Putting medicine in Brown's and Hall's hives to control mites, the bees at first seem oblivious. We smoke them as much as possible, trying to drive them down into their brood boxes, the place where they lay eggs. We remove a couple of supersthe upper level boxes where the excess honey is stored.
But by the time we get to the third hive, their buzzing reaches a noticeably agitated level and they're swirling around, bouncing into our veils.
There's a visceral thrill to being around hives, especially when they start to swarm around you. With the heavy canvas clothing, a veil, and long, thick gloves you feel moderately safe, even though bees can sometimes sting through this protection. The intensity of their buzzing is something you interpret instinctively. You know when they're pissed.
"All of sudden, your realize the pitch goes up. When they really get angry, they'll hit that wire and they'll start going after your eyes. That's when you're really glad you've got that veil on," Brown says.
"I never understood the term 'bee in your bonnet' until I got a bee inside my veil. It's a whole different world when you've got that veil on and you're looking out at a bee inside the veil. Or when you get one in your pants and you know it's going to sting you but you don't know where or when."
It's been years since I've been stung and I find myself wanting to feel it again, but I don't have the courage to court it by taking off my gloves or jumpsuit.
There are a lot of folk tales about bees and their effect. Some hold that if you eat local honey, it'll help your allergies. Others say bee stings are good for arthritis. The Yosts have an elderly friend who works on his hives unprotected when his arthritis is acting up. After three or four stings he feels better, they say.
"My theory on that is if you get stung by anything you go through such contortions you loosen up your joints," Brown jokes.
The taste of honey varies greatly depending on where the bees are gathering from. But it's one of the safest foods you can eat, needing no processing. (Although children are not supposed to eat it until after they're a year old.)
Brown doesn't have as many hives as he used to, but he continues to keep them in part because he likes the honey and in part because he's fascinated with them. "I like to watch them. I'm amazed at their culture.
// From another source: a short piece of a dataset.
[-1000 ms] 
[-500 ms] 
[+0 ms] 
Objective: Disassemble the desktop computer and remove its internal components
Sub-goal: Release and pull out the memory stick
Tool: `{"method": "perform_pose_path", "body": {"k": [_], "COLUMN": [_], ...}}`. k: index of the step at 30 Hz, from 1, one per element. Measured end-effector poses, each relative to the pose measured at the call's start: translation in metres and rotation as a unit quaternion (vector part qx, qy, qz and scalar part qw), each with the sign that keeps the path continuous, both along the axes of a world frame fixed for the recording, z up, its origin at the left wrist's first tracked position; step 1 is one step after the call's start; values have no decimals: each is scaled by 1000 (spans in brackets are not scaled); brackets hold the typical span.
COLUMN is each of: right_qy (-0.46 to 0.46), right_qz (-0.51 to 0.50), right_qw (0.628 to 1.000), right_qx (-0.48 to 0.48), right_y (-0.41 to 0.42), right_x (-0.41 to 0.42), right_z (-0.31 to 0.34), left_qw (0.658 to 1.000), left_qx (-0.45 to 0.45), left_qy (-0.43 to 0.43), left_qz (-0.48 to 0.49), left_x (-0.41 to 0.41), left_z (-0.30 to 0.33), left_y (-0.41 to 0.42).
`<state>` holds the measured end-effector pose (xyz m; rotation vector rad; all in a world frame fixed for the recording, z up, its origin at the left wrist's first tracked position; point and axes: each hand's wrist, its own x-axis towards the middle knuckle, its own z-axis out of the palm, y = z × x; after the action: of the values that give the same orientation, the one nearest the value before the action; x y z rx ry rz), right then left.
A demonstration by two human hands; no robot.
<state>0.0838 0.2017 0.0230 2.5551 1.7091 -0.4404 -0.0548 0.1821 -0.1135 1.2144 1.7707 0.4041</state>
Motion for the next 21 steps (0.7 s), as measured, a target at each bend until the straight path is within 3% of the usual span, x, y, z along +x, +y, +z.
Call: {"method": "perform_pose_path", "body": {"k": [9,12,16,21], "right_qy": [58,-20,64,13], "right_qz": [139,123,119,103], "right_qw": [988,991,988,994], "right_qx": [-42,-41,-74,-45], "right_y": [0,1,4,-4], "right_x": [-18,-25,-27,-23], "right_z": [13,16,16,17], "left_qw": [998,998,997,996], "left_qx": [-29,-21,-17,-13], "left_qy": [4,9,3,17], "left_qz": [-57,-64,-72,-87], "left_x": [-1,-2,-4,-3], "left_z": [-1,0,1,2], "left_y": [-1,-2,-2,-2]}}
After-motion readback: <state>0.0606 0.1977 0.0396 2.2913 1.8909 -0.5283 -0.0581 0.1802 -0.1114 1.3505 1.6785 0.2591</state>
Everybody has a job and these jobs change over time. Drones have one purpose and that's it," he says.
"The queen bee is not a ruler, she's an egg layer. She makes no decisions. If she gets old, they'll build a new queen cell," he says. "If a colony gets too crowded, they might create a lot of queen cells. Who ever is born first will sting all the other [queen cells] and kill them. Then she'll mate and swarm and a lot of the bees go with her. That's how they propagate."
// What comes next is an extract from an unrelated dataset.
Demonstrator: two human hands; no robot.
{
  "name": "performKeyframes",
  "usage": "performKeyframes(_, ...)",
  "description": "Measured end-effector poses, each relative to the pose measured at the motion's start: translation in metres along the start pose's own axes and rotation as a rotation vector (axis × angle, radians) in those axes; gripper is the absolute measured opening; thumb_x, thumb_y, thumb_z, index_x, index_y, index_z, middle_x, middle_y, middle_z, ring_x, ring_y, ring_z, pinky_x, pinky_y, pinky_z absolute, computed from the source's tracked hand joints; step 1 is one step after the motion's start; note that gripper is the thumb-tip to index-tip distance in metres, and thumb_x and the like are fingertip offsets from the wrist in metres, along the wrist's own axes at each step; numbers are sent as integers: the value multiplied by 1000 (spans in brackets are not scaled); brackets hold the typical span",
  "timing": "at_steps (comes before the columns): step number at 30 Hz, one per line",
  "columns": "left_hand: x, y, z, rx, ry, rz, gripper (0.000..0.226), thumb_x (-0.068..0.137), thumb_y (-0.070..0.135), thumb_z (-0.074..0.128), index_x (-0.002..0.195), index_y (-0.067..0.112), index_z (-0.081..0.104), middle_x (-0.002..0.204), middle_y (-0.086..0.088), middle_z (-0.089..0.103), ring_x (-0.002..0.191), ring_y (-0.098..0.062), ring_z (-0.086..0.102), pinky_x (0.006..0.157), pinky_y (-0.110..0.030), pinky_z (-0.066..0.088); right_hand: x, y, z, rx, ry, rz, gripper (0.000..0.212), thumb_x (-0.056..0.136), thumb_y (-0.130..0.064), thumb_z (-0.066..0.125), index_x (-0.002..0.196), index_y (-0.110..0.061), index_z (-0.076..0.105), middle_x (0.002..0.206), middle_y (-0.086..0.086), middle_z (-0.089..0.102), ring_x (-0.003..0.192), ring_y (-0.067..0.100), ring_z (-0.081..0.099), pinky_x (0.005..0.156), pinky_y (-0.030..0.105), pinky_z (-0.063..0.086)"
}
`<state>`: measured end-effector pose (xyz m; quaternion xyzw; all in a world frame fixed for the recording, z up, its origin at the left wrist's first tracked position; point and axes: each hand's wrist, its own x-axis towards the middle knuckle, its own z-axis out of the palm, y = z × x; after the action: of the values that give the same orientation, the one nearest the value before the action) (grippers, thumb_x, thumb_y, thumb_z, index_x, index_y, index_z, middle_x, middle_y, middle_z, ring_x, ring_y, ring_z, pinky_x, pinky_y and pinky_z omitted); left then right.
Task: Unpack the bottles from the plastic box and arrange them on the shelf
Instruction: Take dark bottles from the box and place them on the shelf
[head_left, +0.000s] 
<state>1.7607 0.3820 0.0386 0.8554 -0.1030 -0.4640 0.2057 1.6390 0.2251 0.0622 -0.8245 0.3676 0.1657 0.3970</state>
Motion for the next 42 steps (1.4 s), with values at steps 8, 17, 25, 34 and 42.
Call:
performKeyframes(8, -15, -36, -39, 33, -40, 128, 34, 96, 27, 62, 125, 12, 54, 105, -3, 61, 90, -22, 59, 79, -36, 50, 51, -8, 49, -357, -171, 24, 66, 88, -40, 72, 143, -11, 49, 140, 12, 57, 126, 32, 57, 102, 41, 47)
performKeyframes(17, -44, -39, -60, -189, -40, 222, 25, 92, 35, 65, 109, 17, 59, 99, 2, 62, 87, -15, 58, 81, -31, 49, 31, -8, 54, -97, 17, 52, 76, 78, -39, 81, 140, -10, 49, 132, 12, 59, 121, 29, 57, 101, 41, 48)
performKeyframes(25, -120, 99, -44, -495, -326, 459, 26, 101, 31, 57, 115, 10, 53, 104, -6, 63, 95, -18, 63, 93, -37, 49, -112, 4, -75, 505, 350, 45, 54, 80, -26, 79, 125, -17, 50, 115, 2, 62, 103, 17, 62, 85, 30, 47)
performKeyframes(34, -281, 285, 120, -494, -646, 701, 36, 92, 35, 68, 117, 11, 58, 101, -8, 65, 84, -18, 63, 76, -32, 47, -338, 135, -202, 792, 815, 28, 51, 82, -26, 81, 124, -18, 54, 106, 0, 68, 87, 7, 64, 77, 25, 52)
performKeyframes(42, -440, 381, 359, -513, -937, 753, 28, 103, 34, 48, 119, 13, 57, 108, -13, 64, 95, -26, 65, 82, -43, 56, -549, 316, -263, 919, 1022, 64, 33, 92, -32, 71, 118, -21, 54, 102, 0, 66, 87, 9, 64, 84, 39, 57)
A lot of what beekeepers do today is making sure their hives don't swarm. "We like to have a strong colony without swarming so they produce a surplus of honey," Brown says.
Although it can be hard getting started, keeping hives doesn't require a great deal of work. The bees take care of themselves and most keepers only need to check on them a few times a year. Extracting the honey is the most time-consuming part. The supers are removed from the hive, and the bees are shooed away either with a chemical or an air blower. The frames are put in a metal extractor, which spins them around. The honey is then filtered and ready to eat. Yost can extract one of his hives in about five or six hours.
After we've checked out Yost's hives, we're quickly out of our jumpsuits. But his son keeps his on, playing for a while near the hives.
"He takes a lot of pride. One of the reasons to do it is to give him an experience that's hard to get these days," his dad says.
"These days beekeeping is so far out of people's experience and knowledge. But it's incredibly useful. It'd be a shame if it disappeared."